Your task is to work out how many lines in the data that follows hold "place" and to state that number alone.

Segment Open

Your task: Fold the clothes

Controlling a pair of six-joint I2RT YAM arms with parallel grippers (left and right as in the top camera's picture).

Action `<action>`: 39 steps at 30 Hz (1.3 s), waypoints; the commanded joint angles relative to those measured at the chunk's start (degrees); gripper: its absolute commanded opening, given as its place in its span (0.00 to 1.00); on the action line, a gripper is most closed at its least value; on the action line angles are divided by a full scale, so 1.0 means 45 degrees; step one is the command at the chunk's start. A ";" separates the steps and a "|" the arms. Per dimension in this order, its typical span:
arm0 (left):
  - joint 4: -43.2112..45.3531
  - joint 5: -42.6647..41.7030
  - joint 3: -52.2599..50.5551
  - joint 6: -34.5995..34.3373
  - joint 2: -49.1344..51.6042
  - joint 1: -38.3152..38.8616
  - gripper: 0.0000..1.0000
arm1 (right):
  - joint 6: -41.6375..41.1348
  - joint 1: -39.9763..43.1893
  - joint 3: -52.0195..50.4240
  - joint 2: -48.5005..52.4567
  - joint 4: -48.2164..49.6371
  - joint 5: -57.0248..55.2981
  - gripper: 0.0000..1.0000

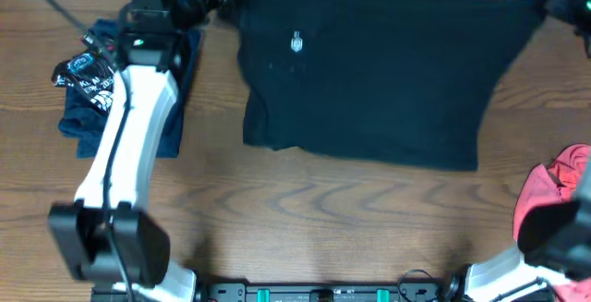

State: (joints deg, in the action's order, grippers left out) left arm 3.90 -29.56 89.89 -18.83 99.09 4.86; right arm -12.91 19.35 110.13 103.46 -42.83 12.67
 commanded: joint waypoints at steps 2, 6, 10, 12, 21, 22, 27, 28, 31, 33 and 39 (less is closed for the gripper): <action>0.3473 0.0097 0.0262 -0.0019 0.0204 -0.0102 0.06 | -0.1486 -0.0141 0.0180 -0.0029 0.1972 -0.0044 0.01; 0.4930 0.0719 0.0976 -0.0296 0.0199 -0.0364 0.06 | -0.1661 -0.0112 0.0457 -0.0563 0.3084 -0.0597 0.01; 0.4493 -0.0160 0.1846 -0.0457 0.0180 -0.0860 0.06 | -0.1486 -0.0112 0.0665 -0.1209 0.2215 -0.2671 0.01; 0.3735 -0.0792 0.1938 -0.0515 0.0107 -0.1117 0.06 | -0.1137 -0.0112 0.0665 -0.1433 0.1326 -0.3735 0.01; -0.8704 -0.3929 0.1807 0.0899 -0.0015 -0.1452 0.06 | 0.0073 -0.0044 0.0058 -0.1088 -0.5634 -0.6577 0.01; -0.9913 -0.3900 0.1715 0.1336 -0.0015 -0.1379 0.06 | 0.0073 -0.0010 -0.0189 -0.0981 -0.6377 -0.6679 0.01; -1.4489 -0.3905 0.0952 0.3041 -0.0015 -0.0583 0.06 | 0.0068 0.0277 -0.2414 -0.0792 -0.7766 -0.6839 0.01; -1.5042 -0.3905 0.0801 0.3410 -0.0015 -0.0355 0.06 | 0.0015 0.0350 -0.2885 -0.0792 -0.7766 -0.6873 0.01; -1.6548 -0.3905 0.0296 0.4585 -0.0015 0.0413 0.06 | -0.0117 0.0631 -0.4265 -0.0792 -0.7616 -0.6878 0.01; -1.7456 -0.3740 -0.0136 0.5299 -0.0015 0.0894 0.06 | -0.0287 0.0826 -0.5022 -0.0792 -0.7630 -0.6873 0.01; -1.8880 -0.1200 -0.2118 0.5464 -0.0019 0.1758 0.06 | -0.0316 0.1229 -0.6630 -0.0792 -0.7635 -0.6873 0.01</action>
State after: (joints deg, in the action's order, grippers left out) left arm -80.09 -41.23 83.83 2.72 99.53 12.25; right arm -13.63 23.90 82.15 100.03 -77.25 -16.56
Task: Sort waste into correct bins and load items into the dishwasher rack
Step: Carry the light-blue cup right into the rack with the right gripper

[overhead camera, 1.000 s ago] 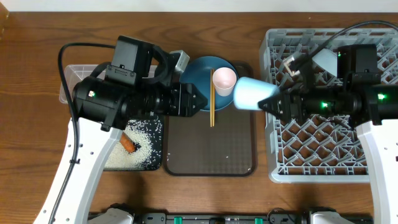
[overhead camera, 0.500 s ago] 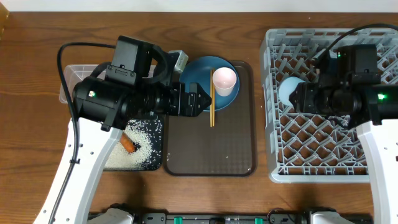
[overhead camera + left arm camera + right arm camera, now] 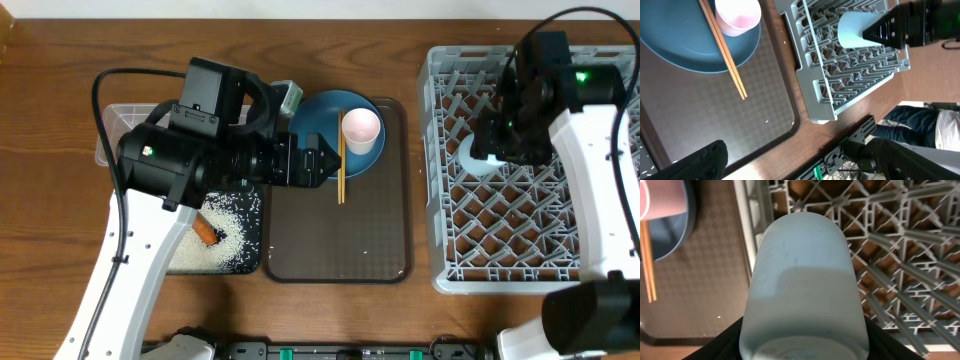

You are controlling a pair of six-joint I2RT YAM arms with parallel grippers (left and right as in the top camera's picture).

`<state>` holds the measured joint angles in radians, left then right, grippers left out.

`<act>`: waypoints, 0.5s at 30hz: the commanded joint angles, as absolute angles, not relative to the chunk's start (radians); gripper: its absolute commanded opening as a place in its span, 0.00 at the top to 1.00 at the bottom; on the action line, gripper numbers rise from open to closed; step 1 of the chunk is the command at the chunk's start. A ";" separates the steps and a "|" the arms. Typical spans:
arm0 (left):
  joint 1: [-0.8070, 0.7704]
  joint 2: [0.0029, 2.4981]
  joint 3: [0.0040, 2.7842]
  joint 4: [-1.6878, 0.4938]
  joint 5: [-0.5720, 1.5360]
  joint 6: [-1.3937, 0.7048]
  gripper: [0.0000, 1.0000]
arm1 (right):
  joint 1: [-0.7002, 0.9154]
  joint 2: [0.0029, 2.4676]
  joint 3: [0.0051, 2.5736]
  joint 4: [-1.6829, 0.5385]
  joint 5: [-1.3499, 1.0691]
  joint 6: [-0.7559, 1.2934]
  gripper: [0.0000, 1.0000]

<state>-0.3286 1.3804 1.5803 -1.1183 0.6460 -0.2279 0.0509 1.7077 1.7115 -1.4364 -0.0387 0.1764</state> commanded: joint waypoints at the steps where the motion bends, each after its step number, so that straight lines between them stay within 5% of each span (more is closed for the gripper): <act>1: -0.326 1.380 1.573 -1.118 0.635 -0.214 0.03 | 0.020 1.742 1.749 -1.450 -0.009 0.190 0.83; 15: -0.326 1.380 1.573 -1.118 0.635 -0.214 0.02 | 0.028 1.840 1.746 -1.417 -0.056 0.141 0.91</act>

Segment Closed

SOLUTION TO THE EXERCISE:
2